▶ [Records drawn from a dataset]
*** Begin section ***

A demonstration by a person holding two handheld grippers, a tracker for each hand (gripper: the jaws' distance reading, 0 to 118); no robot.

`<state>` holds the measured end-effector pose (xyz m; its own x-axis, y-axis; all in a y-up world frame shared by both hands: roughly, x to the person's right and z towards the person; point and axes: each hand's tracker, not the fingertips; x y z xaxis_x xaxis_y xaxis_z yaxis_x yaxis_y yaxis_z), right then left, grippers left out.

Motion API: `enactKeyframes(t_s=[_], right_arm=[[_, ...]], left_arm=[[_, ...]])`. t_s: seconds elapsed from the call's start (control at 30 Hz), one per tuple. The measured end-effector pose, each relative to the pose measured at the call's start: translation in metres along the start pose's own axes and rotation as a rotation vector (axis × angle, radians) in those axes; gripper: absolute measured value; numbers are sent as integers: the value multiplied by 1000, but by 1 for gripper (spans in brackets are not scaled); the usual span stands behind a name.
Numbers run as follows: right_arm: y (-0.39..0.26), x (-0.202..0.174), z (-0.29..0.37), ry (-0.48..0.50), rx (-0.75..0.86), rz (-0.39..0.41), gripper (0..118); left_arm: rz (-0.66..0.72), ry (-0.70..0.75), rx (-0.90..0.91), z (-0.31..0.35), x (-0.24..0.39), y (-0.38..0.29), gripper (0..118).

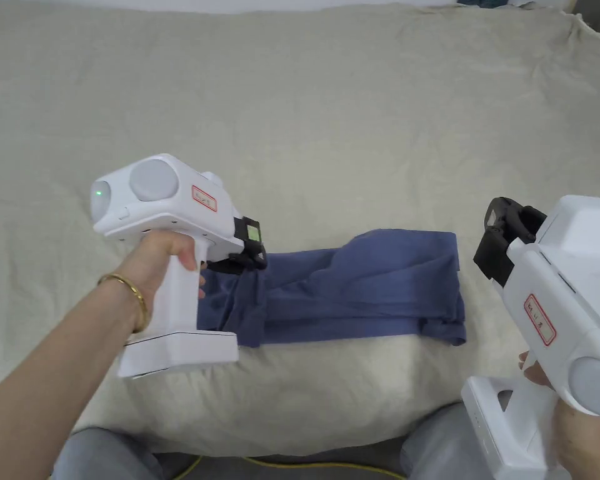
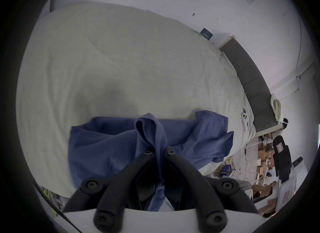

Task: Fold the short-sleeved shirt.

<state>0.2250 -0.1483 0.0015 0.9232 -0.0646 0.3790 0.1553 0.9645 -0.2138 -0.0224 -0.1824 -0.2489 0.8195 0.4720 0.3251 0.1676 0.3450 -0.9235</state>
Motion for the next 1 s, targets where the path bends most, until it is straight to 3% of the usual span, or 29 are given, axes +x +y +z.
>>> enactKeyframes(t_s=[0.2, 0.27, 0.33, 0.37, 0.43, 0.47, 0.5, 0.7, 0.77, 0.8, 0.87, 0.93, 0.97, 1.0], right_arm=[[-4, 6, 1, -16, -19, 8, 0], [-6, 7, 0, -18, -27, 8, 0], [-8, 7, -1, -20, -35, 5, 0], [-9, 7, -2, -20, -40, 5, 0], [-10, 7, -3, -19, -46, 6, 0], [-11, 6, -3, -17, -50, 8, 0], [-11, 6, -3, -15, -51, 8, 0], [-11, 1, -2, -3, -48, 12, 0], [-9, -1, -1, -1, -45, 13, 0], [-9, -2, -1, 1, -44, 15, 0], [-9, -3, -1, 4, -41, 17, 0], [-8, -4, 0, 5, -37, 17, 0], [-7, -4, 0, 4, -35, 16, 0], [-7, -4, 0, 3, -32, 14, 0]], left_arm=[[-33, 102, -2, -44, 24, 1, 3], [-16, 116, 4, -49, 26, 2, 9], [-12, 112, 8, -50, 26, 0, 28], [-17, 95, 9, -49, 27, 0, 45], [-28, 63, 3, -43, 29, -1, 94], [-45, 49, 13, -37, 32, -2, 109], [-74, 39, 57, -29, 34, -3, 117], [-117, 48, 250, 26, 17, -1, 118], [-142, 112, 336, 39, 7, -8, 114], [-163, 155, 386, 45, 2, -13, 103], [-219, 222, 469, 49, -7, -23, 53], [-241, 285, 508, 47, -12, -34, 12], [-242, 305, 522, 43, -15, -39, 1], [-239, 303, 538, 40, -17, -44, 0]])
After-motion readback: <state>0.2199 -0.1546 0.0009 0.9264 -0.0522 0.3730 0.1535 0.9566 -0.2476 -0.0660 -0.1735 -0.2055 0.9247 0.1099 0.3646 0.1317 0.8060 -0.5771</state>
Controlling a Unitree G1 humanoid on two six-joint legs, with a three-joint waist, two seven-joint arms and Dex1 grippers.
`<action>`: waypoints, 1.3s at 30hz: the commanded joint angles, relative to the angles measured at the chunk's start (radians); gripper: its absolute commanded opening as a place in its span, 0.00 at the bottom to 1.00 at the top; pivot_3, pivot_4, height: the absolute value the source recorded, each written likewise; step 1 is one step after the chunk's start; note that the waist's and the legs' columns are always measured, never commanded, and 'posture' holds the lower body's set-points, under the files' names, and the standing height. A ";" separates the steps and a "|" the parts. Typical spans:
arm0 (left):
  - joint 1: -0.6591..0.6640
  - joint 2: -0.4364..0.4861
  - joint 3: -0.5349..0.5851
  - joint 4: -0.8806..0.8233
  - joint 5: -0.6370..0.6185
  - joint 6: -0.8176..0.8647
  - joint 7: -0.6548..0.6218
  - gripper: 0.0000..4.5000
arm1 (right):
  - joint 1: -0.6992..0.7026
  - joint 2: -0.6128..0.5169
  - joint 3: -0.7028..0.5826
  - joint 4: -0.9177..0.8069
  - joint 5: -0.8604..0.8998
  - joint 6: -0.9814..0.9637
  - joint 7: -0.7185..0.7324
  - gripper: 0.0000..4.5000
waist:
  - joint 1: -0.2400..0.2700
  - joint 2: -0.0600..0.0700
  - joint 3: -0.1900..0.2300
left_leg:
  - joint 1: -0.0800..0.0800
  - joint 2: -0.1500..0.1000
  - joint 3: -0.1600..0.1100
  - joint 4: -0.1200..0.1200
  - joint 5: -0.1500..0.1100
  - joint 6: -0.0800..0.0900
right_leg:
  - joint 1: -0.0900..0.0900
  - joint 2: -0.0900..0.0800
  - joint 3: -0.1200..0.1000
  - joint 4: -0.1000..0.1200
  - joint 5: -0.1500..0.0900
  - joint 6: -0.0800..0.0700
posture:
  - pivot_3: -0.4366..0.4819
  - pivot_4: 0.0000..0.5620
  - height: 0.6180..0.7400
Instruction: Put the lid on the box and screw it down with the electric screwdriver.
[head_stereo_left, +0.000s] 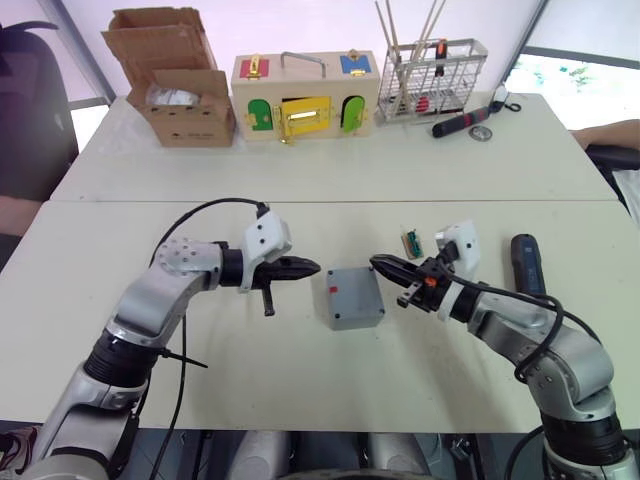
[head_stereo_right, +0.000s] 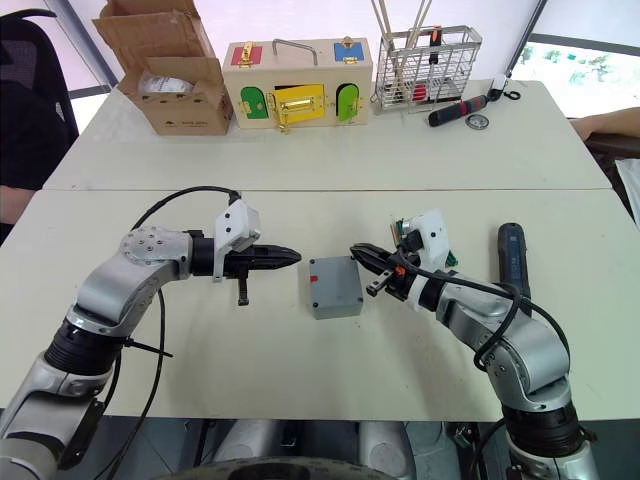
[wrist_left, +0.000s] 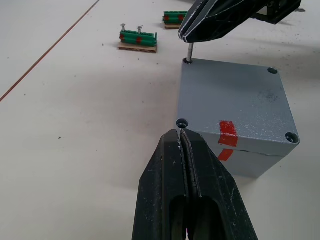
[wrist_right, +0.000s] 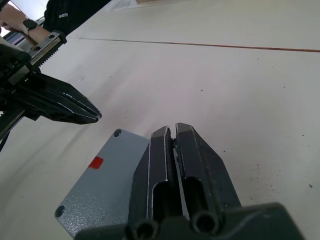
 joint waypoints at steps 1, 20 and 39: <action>-0.009 -0.005 0.019 -0.004 -0.008 -0.017 0.000 0.00 | 0.001 -0.008 -0.005 -0.013 -0.010 -0.021 0.008 0.02 | 0.000 0.000 0.000 | 0.000 0.000 0.000 0.000 0.000 0.000 | 0.000 0.000 0.000 0.000 0.000 0.000 | 0.48 0.27 1.00; -0.002 -0.015 0.016 -0.012 -0.006 -0.016 0.005 0.00 | -0.023 -0.004 0.046 0.029 -0.088 -0.067 0.027 0.21 | 0.000 0.000 0.000 | 0.000 0.000 0.000 0.000 0.000 0.000 | 0.000 0.000 0.000 0.000 0.000 0.000 | 0.48 0.27 1.00; -0.127 0.031 -0.034 0.058 0.065 -0.109 -0.108 0.00 | -0.131 -0.511 -0.459 0.259 0.220 0.289 0.211 0.81 | 0.020 0.000 0.000 | 0.000 0.000 0.002 0.000 -0.003 0.005 | 0.000 -0.001 0.000 -0.001 0.000 0.000 | 0.48 0.27 1.00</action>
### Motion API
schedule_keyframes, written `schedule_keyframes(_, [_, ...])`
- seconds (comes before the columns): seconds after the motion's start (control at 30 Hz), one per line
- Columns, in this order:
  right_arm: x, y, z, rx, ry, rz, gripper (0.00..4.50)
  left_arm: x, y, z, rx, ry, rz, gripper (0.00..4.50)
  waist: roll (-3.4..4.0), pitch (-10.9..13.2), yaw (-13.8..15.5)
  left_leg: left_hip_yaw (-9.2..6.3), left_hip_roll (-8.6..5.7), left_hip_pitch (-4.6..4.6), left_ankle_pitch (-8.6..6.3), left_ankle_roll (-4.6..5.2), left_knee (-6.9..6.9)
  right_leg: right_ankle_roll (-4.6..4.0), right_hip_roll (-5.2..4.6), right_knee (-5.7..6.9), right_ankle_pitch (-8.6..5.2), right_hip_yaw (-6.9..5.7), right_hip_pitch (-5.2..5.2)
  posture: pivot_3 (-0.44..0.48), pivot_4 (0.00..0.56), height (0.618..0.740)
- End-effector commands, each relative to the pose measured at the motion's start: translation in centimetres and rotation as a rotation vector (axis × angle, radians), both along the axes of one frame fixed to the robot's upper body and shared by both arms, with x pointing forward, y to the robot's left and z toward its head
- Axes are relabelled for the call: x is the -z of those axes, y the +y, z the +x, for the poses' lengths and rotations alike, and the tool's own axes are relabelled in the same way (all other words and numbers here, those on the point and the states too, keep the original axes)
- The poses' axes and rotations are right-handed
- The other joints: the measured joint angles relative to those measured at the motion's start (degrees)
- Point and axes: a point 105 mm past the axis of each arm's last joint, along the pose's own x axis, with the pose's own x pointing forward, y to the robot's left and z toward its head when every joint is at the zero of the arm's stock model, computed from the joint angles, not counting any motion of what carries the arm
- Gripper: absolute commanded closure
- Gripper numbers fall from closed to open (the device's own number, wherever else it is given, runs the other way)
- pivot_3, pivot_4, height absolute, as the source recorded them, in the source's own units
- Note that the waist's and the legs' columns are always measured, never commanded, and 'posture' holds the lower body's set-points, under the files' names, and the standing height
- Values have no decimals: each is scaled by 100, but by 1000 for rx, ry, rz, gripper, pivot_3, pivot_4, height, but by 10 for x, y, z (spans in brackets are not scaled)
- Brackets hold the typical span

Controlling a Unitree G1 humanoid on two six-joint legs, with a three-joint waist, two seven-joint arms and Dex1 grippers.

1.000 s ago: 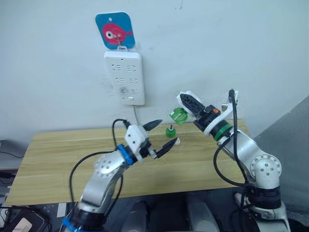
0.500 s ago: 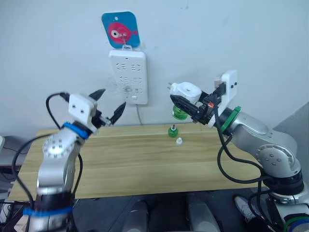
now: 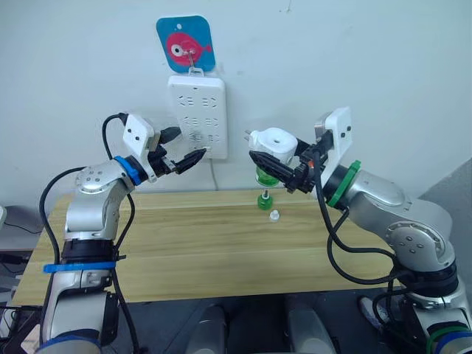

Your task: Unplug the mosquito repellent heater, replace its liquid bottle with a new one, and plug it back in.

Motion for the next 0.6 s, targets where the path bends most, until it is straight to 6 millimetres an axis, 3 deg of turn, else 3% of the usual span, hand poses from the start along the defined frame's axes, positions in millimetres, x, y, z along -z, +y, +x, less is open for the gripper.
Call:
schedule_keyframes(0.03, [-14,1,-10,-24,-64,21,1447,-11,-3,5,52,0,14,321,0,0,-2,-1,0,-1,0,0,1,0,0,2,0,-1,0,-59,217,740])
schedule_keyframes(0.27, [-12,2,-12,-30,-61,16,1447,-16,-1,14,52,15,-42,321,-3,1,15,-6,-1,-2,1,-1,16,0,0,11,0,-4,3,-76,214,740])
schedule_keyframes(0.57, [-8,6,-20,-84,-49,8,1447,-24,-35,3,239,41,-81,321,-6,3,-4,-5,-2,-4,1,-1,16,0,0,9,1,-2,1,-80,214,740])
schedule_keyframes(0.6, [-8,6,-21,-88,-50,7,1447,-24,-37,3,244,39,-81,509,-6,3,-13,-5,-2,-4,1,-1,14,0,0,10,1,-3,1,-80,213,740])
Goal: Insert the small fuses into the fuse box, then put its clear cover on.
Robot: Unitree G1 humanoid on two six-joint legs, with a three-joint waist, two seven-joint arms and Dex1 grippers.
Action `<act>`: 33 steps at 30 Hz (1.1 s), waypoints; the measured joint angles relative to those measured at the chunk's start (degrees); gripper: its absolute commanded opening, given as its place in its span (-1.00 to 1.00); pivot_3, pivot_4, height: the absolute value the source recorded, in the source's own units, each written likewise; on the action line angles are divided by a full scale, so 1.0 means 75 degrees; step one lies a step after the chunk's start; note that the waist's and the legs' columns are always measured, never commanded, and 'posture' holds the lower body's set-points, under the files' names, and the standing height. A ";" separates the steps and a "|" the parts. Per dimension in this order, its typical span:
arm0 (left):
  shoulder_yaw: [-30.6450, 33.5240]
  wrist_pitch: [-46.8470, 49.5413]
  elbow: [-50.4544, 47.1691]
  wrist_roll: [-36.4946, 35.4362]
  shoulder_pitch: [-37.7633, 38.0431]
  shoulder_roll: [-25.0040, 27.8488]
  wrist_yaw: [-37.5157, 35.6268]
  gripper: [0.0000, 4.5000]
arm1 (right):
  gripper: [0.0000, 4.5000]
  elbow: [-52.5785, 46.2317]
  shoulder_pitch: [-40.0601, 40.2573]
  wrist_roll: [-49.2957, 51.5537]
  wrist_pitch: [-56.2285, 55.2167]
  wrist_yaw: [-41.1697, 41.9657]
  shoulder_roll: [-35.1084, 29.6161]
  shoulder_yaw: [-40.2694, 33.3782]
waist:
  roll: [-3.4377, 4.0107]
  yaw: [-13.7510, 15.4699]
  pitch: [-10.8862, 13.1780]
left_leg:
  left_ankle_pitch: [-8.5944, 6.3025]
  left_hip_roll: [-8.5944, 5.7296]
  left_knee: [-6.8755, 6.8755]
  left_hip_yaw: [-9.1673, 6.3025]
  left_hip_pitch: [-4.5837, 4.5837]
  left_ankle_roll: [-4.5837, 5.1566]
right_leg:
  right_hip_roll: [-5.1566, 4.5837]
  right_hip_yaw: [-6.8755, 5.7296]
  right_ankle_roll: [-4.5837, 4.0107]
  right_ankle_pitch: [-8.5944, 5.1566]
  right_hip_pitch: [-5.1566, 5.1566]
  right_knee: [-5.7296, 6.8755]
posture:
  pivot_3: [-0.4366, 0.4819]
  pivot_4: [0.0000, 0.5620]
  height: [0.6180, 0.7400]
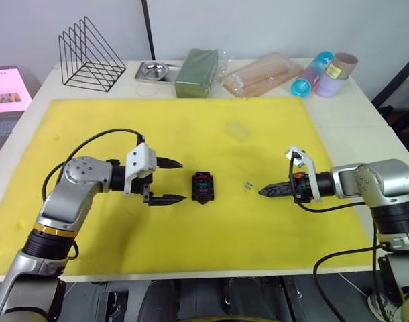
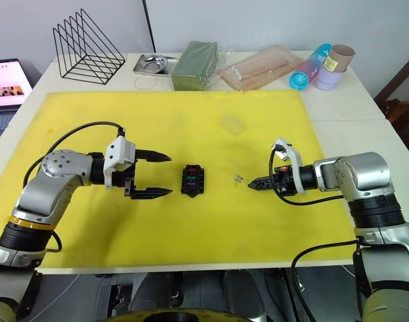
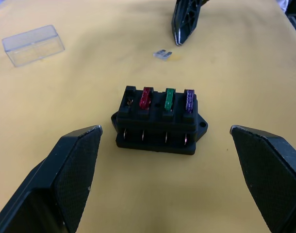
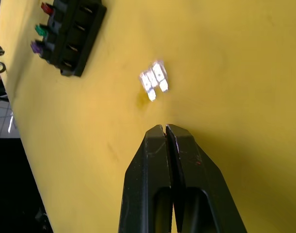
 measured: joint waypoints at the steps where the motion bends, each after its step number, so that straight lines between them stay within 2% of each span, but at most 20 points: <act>1: 0.0001 -0.0003 0.0001 0.0003 0.0000 0.0000 -0.0001 1.00 | -0.58 -0.0040 0.0023 0.0001 -0.0072 0.0030 -0.0009 0.0000 | 0.0000 0.0001 0.0000 | 0.0000 0.0000 -0.0001 0.0000 0.0000 0.0000 | 0.0000 -0.0001 0.0000 0.0000 0.0000 0.0000 | -0.05 -0.47 1.00; 2: 0.0000 -0.0007 0.0003 0.0012 0.0000 0.0000 -0.0004 1.00 | -0.38 -0.0077 0.0021 0.0008 -0.0141 0.0054 -0.0014 -0.0012 | 0.0000 0.0005 0.0000 | 0.0000 0.0000 -0.0001 0.0000 0.0000 0.0000 | 0.0000 -0.0001 0.0000 0.0000 0.0000 0.0000 | -0.05 -0.47 1.00; 5: 0.0001 -0.0051 0.0018 0.0019 0.0000 0.0001 -0.0010 1.00 | -0.01 -0.0085 -0.0089 0.0025 -0.0198 0.0085 -0.0014 -0.0069 | 0.0000 0.0012 0.0000 | 0.0000 -0.0001 0.0002 0.0000 0.0000 0.0000 | -0.0003 0.0002 0.0000 0.0000 0.0000 0.0000 | -0.05 -0.47 1.00; 9: 0.0000 -0.0088 0.0078 0.0027 -0.0029 0.0001 -0.0025 1.00 | 0.60 0.0029 -0.0714 0.0021 -0.0307 0.0244 -0.0029 -0.0065 | 0.0000 0.0009 0.0000 | 0.0000 0.0000 0.0002 0.0000 0.0000 0.0000 | -0.0001 -0.0001 0.0000 0.0000 0.0000 0.0000 | -0.05 -0.47 1.00; 11: 0.0001 -0.0098 0.0148 0.0031 -0.0070 0.0001 -0.0035 1.00 | 0.60 0.0278 -0.0966 0.0010 -0.0282 0.0362 -0.0034 -0.0017 | 0.0000 0.0013 0.0000 | 0.0000 0.0000 0.0000 0.0001 0.0000 0.0000 | -0.0001 -0.0002 0.0000 0.0000 0.0000 -0.0001 | -0.05 -0.47 1.00; 17: -0.0006 -0.0127 0.0259 0.0053 -0.0145 -0.0006 -0.0109 1.00 | 0.60 0.1346 -0.1655 -0.0376 -0.0860 0.1109 -0.0013 0.0924 | 0.0000 0.0012 0.0001 | 0.0000 -0.0001 0.0001 0.0006 0.0000 0.0000 | -0.0003 -0.0001 0.0000 0.0000 0.0000 -0.0001 | -0.05 -0.47 1.00; 24: -0.0006 -0.0128 0.0284 0.0058 -0.0232 -0.0008 -0.0142 1.00 | 0.60 0.2018 -0.1900 -0.0934 -0.1670 0.2040 0.0168 0.1952 | 0.0001 0.0012 0.0001 | 0.0000 0.0000 0.0003 0.0004 0.0000 0.0000 | -0.0004 -0.0001 0.0000 0.0000 -0.0001 0.0001 | -0.05 -0.47 1.00; 33: -0.0001 -0.0076 0.0165 0.0056 -0.0190 -0.0004 -0.0113 1.00 | 0.60 0.2717 -0.2235 -0.1525 -0.2194 0.2593 0.0521 0.2284 | 0.0001 0.0001 0.0001 | 0.0000 0.0001 0.0004 0.0002 0.0001 0.0000 | -0.0003 -0.0001 -0.0001 0.0000 -0.0002 0.0003 | -0.05 -0.47 1.00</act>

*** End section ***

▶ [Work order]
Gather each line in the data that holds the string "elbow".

▶ [Finished exercise]
  elbow: [-50.4544, 47.1691]
  elbow: [-52.5785, 46.2317]

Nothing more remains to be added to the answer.